**Exercise aim**
Output verbatim the lines beginning at the one that contains "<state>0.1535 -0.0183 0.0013" and ending at the last line of the material, inclusive of both.

**Data extract**
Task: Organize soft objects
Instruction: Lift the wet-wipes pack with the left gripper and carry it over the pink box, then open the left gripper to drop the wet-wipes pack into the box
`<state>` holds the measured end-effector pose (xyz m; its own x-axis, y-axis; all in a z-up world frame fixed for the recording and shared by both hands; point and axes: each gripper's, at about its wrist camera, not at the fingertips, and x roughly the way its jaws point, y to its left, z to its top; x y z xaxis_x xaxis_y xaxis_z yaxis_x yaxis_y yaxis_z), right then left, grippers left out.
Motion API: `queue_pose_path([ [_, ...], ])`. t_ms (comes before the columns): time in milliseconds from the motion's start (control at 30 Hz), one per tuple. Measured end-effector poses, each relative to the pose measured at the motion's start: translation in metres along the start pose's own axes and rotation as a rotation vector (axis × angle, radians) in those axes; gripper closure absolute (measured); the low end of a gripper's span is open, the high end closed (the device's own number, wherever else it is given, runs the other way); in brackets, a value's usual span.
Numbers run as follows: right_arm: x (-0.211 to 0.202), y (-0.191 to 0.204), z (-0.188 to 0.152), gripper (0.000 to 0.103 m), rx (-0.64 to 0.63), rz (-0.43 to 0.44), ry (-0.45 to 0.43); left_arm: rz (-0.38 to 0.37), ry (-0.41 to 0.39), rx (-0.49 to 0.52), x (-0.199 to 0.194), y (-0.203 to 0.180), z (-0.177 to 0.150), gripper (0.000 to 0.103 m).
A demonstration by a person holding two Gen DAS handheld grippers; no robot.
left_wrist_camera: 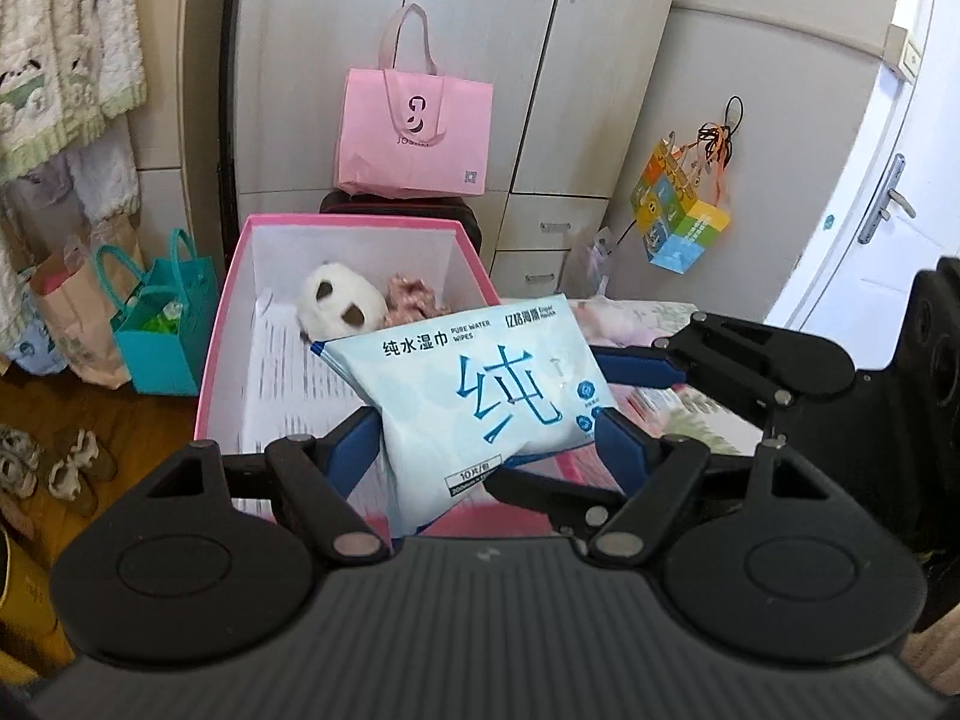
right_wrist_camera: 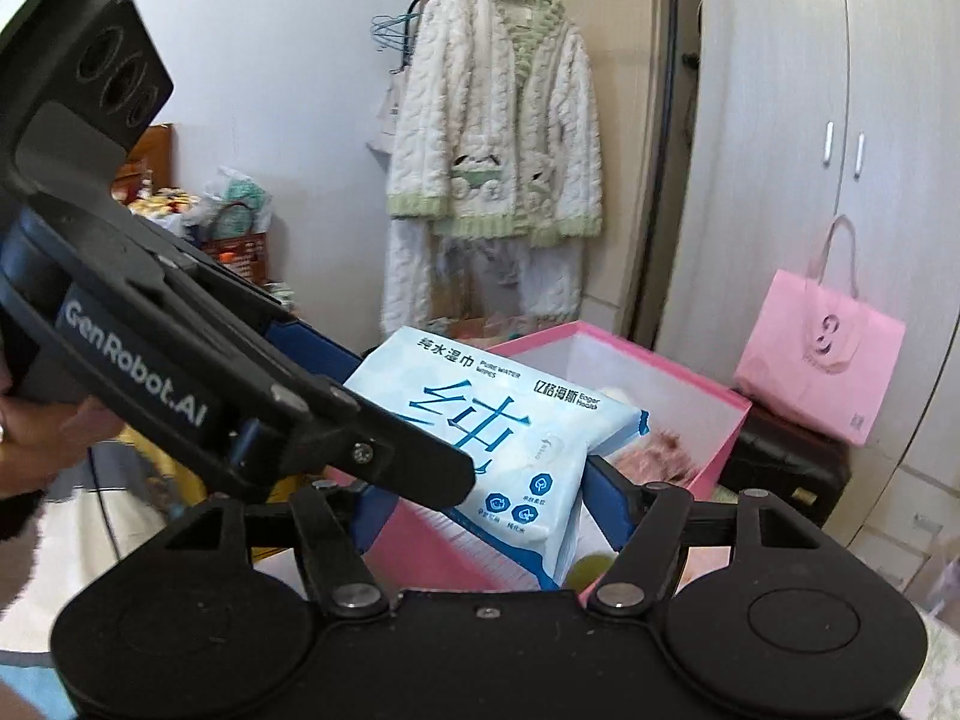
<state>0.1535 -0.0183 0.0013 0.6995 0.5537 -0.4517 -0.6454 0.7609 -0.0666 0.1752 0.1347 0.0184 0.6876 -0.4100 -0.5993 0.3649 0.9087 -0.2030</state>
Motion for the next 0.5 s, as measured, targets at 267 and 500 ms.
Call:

**Answer for the task**
<state>0.1535 -0.0183 0.0013 0.6995 0.5537 -0.4517 -0.6454 0.7609 -0.0666 0.1752 0.1347 0.0184 0.6876 -0.4100 -0.5993 0.3649 0.9087 -0.2030</state>
Motion for the next 0.5 s, as measured, targets at 267 and 500 ms.
Call:

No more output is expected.